■ PROBLEM DESCRIPTION ■
At the line containing "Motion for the", begin retyping, and stop after the last line of the data; add nothing.

■ SOURCE MATERIAL ■
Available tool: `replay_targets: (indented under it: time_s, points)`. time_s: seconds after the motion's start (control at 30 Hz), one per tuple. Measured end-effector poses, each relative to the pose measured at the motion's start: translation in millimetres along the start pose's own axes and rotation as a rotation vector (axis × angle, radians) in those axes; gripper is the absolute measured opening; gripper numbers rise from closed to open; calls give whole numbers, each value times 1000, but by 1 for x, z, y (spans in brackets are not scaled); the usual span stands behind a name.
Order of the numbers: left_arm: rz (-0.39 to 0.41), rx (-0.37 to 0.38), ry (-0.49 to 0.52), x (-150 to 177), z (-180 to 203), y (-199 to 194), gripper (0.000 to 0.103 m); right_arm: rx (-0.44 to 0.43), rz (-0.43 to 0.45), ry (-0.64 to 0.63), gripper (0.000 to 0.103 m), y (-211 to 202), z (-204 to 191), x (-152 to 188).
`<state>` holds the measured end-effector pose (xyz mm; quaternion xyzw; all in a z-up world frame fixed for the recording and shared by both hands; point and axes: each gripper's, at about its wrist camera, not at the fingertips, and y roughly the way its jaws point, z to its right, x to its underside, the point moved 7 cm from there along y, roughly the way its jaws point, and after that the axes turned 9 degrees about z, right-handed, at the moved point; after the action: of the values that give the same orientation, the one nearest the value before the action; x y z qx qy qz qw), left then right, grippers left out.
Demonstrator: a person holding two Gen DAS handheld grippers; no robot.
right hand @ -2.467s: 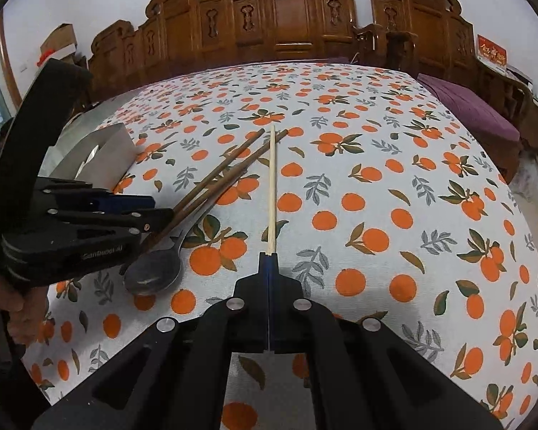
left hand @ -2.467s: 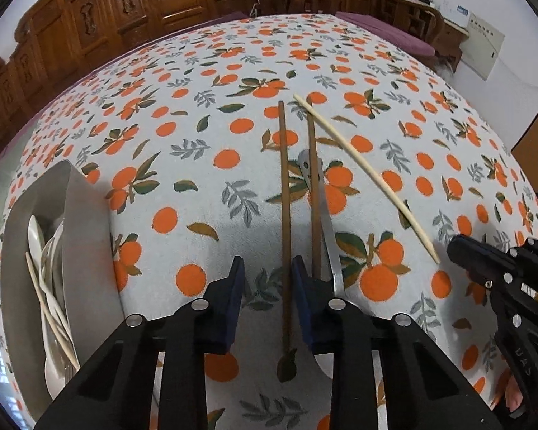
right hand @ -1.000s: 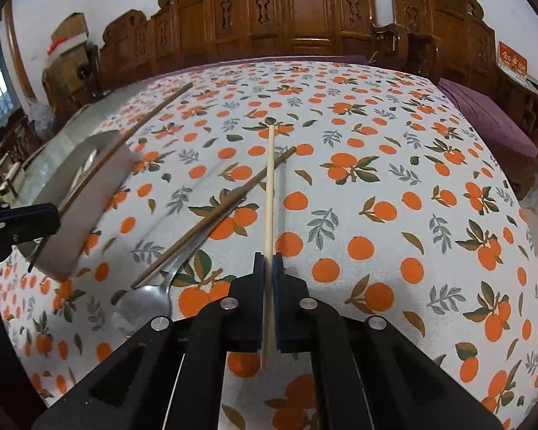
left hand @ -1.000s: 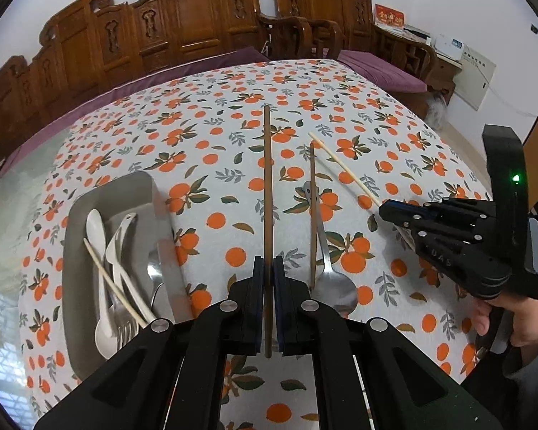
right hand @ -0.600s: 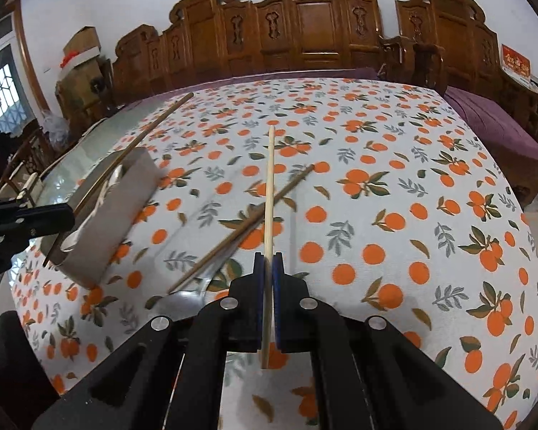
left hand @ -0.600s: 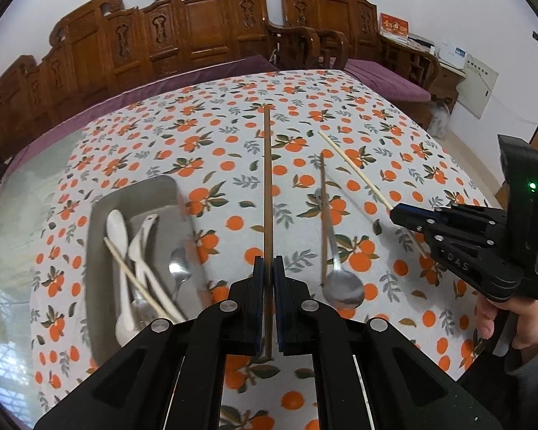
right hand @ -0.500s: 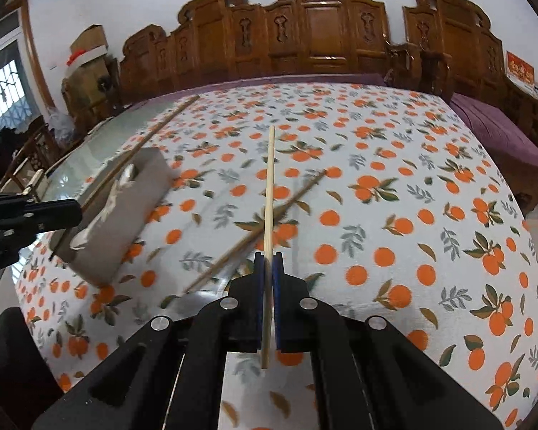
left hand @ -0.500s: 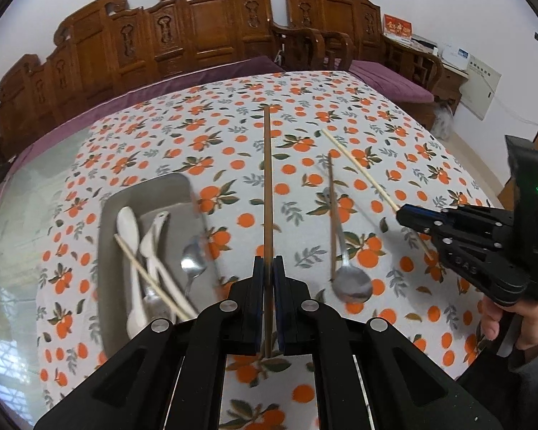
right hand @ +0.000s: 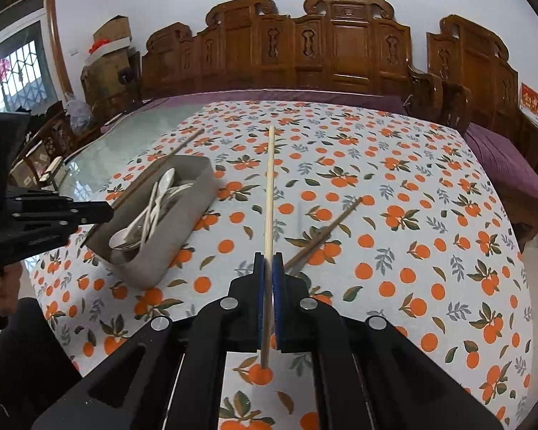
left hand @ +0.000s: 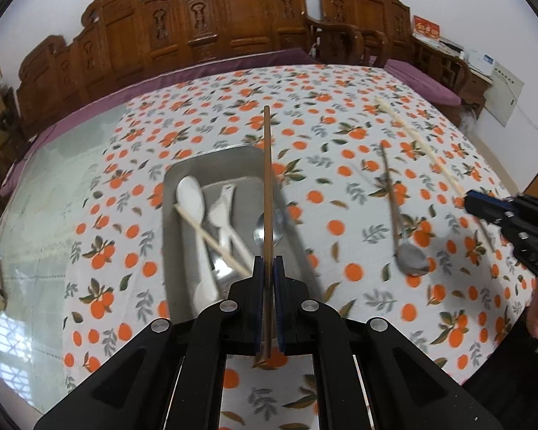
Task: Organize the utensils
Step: 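Carry the dark chopstick into the tray and open the left gripper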
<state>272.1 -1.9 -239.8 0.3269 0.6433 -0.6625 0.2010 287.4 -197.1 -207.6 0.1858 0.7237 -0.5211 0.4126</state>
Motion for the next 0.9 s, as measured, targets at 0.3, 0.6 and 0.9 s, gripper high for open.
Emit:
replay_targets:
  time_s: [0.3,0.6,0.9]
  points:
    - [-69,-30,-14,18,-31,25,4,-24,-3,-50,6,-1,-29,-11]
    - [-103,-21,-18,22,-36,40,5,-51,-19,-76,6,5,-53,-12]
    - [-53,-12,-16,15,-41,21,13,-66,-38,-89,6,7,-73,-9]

■ TASK RESPONSE ■
Motion for the next 0.9 s, as measured, targets at 0.3, 0.6 and 0.9 s, gripper high for open.
Emit:
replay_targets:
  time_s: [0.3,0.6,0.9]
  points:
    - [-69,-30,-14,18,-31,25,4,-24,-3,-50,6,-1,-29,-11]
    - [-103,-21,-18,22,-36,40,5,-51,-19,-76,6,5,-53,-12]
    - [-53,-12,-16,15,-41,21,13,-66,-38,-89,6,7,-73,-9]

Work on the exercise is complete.